▶ [Your instructions]: Copy each line of the data beneath in which the word "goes" appears.
══ Data to process
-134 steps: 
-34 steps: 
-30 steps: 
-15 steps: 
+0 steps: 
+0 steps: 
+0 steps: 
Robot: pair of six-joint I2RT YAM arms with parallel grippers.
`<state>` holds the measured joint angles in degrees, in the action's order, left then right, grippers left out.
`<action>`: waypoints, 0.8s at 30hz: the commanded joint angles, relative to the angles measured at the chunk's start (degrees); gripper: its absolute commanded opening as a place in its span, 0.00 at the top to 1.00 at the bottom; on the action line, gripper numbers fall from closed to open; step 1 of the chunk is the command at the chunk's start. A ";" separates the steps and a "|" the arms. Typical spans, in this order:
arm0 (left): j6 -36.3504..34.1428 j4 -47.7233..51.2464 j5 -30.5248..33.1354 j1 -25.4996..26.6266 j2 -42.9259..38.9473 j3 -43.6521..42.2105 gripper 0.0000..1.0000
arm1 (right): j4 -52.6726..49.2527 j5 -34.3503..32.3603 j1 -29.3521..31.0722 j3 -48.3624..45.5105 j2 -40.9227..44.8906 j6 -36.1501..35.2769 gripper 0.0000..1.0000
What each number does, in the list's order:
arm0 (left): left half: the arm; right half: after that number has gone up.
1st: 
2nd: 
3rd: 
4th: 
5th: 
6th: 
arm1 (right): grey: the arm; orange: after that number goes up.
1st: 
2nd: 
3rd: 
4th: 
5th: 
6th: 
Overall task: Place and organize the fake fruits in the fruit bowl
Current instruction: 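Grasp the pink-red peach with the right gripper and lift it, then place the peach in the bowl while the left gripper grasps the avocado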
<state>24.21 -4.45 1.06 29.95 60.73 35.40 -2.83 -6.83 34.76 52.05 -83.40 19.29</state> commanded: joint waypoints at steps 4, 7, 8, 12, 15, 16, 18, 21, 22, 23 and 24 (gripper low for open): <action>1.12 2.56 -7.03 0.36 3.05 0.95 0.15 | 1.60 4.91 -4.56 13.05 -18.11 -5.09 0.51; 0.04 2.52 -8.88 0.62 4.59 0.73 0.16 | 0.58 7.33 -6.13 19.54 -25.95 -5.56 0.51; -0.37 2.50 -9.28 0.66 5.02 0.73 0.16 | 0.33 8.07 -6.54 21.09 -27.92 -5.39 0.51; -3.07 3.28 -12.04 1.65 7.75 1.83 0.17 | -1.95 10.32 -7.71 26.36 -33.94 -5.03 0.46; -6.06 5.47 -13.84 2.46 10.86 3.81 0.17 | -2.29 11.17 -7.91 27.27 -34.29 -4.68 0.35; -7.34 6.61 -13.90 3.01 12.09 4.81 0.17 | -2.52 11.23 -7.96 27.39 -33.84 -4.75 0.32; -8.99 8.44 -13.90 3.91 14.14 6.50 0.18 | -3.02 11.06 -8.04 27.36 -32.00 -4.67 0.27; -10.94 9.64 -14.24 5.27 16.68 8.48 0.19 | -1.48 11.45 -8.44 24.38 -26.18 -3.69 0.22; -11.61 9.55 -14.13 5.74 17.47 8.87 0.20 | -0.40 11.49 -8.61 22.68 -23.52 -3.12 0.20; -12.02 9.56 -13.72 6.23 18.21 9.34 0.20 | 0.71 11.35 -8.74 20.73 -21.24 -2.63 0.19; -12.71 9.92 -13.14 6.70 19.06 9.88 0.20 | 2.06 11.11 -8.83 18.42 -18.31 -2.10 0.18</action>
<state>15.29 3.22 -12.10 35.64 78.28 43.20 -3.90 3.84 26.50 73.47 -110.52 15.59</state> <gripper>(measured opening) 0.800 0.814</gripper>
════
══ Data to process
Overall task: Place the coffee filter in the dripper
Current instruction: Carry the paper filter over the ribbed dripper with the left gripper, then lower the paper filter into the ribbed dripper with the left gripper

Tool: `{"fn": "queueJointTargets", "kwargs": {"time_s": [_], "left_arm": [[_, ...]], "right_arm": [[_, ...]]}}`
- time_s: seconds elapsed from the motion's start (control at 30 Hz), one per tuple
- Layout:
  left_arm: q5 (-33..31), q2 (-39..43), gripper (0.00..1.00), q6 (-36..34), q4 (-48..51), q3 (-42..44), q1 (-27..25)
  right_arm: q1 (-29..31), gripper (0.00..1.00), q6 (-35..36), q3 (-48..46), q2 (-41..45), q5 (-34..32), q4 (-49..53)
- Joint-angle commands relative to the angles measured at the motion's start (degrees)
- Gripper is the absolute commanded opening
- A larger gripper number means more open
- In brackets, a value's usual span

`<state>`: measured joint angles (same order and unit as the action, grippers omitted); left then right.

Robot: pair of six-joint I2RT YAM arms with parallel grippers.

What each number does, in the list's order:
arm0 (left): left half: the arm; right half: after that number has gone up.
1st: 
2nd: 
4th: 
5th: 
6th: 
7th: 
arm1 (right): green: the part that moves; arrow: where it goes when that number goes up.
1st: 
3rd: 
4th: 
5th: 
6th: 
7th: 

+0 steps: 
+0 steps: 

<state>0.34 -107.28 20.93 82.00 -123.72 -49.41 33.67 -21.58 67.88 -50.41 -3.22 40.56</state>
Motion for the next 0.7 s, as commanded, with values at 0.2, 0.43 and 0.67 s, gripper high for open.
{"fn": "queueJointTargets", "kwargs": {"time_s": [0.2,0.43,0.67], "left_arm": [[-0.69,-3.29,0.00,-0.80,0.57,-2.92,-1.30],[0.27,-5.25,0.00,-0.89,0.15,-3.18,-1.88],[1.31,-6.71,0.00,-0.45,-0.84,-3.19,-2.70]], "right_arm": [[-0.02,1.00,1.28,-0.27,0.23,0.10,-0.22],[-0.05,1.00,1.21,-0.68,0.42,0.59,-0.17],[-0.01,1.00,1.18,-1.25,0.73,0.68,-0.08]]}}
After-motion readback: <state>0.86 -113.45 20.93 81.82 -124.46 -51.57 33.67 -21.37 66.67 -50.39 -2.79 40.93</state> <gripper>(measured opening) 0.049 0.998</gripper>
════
▶ [Answer to the exercise]:
arm1 (right): grey: the arm; orange: after that number goes up.
arm1 (right): green: the part that moves; arrow: where it goes when that number goes up.

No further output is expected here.